=== WHAT NEEDS TO BE DONE ===
Show every line of the material that follows in which the word "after" occurs.
((
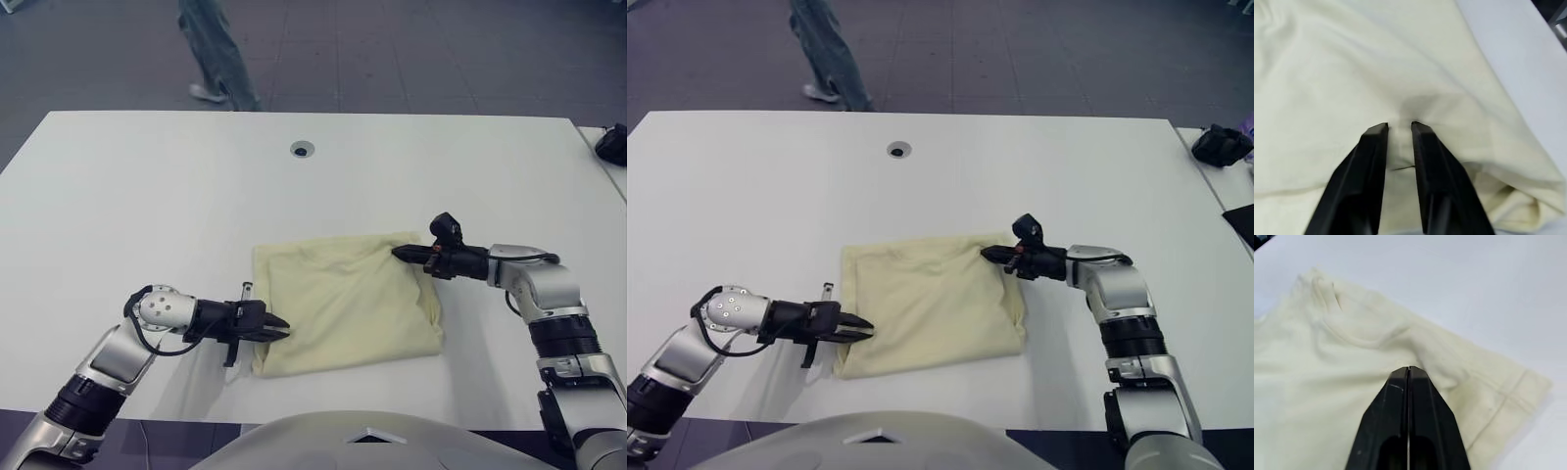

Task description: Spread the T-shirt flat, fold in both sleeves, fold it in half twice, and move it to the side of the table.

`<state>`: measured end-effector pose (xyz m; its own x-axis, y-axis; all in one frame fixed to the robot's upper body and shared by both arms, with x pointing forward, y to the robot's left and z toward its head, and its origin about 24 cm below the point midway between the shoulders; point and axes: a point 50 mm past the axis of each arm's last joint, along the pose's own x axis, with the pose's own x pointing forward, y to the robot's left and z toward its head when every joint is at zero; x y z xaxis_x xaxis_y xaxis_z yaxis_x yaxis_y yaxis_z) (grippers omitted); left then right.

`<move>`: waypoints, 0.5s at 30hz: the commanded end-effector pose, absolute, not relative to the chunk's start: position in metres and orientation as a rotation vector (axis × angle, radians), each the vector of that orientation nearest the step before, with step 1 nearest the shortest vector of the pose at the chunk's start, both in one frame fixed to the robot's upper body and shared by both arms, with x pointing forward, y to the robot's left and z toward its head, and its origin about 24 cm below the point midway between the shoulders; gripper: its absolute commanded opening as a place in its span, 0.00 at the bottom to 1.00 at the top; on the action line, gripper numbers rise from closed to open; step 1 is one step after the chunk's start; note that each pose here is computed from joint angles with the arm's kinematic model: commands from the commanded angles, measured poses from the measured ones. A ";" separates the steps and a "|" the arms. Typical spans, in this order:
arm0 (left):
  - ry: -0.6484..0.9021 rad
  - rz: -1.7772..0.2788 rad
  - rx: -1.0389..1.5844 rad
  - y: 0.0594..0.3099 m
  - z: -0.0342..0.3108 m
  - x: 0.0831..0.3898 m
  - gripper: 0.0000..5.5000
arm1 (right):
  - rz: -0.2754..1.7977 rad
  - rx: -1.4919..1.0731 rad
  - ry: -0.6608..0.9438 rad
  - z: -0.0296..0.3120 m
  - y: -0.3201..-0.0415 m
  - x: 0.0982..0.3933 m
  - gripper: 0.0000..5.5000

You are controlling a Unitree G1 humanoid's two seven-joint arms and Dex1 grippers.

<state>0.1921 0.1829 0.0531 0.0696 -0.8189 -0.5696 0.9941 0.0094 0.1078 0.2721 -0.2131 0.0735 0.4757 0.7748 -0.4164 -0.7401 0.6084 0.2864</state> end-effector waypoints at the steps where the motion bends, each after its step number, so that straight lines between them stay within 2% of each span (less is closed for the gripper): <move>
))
=== EXPECTED ANSWER ===
`<move>`: waypoints, 0.5s at 30hz: the commanded end-effector pose, absolute, not relative to the chunk's start: position in metres and orientation as a rotation vector (axis × angle, radians), each the vector of that orientation nearest the step before, with step 1 nearest the shortest vector of the pose at the chunk's start, both in one frame fixed to the robot's upper body and shared by both arms, with x pointing forward, y to the robot's left and z toward its head, and its origin about 24 cm below the point midway between the shoulders; gripper: its absolute commanded opening as a place in its span, 0.00 at the bottom to 1.00 at the top; on the action line, gripper numbers rise from closed to open; step 1 is one step after the chunk's start; note that each pose here is computed from joint angles with the arm's kinematic model: commands from the commanded angles, measured poses from the measured ones. A ";" separates the steps and a "|" the arms. Typical spans, in this order:
<state>0.1921 0.1829 0.0531 0.0696 -0.8189 -0.5696 0.9941 0.0094 0.1078 0.2721 -0.2131 0.0735 0.4757 0.7748 -0.4164 -0.7401 0.6084 0.2864</state> end-effector waypoints at the steps where the motion bends, each after its step number, so that straight lines between them stay within 2% of each span (less is closed for the gripper): <move>

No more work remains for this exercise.